WHAT IS REQUIRED: Reproduce each line from the first in the data through the line that contains "Drop dot(s) on the grey" exactly; give nothing else.

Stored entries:
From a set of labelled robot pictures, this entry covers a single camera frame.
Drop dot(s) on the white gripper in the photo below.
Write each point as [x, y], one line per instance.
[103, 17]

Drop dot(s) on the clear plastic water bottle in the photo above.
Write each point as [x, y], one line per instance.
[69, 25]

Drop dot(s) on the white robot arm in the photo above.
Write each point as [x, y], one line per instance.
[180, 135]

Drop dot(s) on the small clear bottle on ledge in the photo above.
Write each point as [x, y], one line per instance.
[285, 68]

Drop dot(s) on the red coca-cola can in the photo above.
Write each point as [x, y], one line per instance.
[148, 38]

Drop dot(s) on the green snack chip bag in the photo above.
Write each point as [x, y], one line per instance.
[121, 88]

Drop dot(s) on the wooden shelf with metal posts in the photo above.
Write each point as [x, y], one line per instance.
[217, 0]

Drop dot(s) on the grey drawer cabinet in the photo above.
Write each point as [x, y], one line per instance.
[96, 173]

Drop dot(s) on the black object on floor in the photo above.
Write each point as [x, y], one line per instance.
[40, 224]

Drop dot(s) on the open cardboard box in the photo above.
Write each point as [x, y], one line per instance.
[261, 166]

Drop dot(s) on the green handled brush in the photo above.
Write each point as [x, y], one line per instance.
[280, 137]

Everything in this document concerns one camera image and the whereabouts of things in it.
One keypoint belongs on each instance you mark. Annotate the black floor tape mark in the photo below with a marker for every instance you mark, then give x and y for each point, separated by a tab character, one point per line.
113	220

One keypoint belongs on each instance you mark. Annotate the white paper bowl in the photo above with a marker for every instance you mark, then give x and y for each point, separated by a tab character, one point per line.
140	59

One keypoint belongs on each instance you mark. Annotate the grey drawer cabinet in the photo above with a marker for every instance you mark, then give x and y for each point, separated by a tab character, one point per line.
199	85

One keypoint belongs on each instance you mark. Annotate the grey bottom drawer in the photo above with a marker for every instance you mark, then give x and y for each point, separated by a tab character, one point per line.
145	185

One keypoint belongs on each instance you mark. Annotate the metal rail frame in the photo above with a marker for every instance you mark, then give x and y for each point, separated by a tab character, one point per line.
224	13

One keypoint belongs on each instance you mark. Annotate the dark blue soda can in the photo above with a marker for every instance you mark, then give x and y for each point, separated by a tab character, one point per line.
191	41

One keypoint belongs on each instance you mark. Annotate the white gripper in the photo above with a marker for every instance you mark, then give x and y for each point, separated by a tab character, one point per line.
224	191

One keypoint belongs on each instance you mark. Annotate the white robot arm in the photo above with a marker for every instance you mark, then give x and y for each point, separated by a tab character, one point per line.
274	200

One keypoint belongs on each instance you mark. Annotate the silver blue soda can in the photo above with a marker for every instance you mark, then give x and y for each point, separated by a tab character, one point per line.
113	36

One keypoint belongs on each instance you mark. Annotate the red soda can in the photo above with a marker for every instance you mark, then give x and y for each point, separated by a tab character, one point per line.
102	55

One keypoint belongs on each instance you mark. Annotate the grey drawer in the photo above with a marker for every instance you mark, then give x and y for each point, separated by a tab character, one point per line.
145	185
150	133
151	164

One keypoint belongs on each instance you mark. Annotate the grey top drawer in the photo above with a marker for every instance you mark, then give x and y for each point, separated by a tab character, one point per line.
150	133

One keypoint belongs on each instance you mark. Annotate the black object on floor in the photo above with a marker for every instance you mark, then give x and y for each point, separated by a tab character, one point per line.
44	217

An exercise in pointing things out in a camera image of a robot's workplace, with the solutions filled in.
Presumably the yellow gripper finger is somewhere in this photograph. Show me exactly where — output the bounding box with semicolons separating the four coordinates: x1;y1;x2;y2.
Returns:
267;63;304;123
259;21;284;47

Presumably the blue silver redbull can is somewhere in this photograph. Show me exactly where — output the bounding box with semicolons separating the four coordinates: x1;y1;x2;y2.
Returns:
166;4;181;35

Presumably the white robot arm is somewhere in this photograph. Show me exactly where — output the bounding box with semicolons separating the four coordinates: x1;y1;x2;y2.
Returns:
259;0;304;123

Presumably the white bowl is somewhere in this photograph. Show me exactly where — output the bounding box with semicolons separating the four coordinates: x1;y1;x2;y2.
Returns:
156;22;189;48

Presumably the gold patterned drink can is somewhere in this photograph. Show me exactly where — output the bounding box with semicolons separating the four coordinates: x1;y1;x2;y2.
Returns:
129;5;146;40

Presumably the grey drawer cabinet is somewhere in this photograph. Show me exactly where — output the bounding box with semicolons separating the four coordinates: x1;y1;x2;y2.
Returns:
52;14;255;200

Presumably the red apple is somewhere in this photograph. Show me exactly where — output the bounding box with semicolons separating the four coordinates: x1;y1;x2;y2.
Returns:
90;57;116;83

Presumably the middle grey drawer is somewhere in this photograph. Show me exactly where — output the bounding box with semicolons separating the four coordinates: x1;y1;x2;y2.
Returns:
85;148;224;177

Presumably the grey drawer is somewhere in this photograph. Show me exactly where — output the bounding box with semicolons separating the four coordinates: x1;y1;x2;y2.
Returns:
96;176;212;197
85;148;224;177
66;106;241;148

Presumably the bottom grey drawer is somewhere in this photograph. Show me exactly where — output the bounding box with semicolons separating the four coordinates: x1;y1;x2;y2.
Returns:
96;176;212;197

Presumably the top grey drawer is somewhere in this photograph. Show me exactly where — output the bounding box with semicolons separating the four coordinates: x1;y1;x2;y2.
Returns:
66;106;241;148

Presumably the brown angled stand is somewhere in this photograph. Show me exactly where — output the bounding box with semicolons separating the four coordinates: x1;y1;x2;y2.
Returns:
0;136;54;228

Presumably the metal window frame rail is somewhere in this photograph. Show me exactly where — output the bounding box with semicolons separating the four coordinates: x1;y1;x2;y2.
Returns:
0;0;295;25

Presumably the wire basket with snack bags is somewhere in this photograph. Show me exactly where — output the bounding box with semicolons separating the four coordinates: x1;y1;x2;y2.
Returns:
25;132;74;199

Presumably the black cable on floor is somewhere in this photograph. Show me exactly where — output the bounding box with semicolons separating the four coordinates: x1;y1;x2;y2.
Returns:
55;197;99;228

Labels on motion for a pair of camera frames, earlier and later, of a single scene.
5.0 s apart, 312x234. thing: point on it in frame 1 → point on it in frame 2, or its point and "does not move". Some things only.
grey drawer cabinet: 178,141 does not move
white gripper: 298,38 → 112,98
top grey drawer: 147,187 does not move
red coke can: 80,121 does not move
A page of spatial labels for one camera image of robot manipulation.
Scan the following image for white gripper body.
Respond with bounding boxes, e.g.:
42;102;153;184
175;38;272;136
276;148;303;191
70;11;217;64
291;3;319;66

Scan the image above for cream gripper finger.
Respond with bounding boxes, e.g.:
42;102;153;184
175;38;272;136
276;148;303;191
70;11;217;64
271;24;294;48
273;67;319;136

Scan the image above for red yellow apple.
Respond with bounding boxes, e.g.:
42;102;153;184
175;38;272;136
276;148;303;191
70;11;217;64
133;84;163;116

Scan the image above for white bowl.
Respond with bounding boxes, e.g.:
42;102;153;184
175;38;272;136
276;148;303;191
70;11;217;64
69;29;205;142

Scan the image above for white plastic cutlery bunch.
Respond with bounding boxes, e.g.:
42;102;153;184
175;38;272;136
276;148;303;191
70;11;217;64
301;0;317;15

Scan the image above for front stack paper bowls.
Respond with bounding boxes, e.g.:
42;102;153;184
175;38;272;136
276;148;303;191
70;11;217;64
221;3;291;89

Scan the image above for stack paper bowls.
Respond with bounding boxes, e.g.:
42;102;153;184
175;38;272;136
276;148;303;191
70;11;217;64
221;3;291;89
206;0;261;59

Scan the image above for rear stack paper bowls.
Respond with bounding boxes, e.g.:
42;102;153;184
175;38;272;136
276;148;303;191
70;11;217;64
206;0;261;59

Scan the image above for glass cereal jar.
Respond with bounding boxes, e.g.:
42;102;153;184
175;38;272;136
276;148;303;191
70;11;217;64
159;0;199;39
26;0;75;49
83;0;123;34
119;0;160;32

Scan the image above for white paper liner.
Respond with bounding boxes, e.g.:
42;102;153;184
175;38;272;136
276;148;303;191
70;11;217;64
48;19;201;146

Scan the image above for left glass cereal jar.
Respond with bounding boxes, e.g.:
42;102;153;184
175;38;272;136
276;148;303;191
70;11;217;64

SOLUTION TO THE EXERCISE:
From a set of labelled robot pictures, this entry covers a single camera frame.
Drop dot(s) on the white gripper in the photo below.
Write each point as [x, y], one line per instance.
[103, 17]

Drop dot(s) on the clear plastic water bottle in the photo above.
Write each point as [x, y], one line per instance.
[69, 25]

Drop dot(s) on the white robot arm in the photo above.
Write each point as [x, y], one line per instance.
[180, 135]

Drop dot(s) on the small clear bottle on ledge in the photo above.
Write each point as [x, y], one line per instance.
[285, 68]

Drop dot(s) on the red coca-cola can in the photo above.
Write each point as [x, y], one line per instance.
[148, 38]

Drop dot(s) on the green snack chip bag in the photo above.
Write each point as [x, y], one line per instance.
[121, 88]

Drop dot(s) on the wooden shelf with metal posts in the photo above.
Write each point as [x, y], one line per instance.
[217, 0]

Drop dot(s) on the grey drawer cabinet in the photo above.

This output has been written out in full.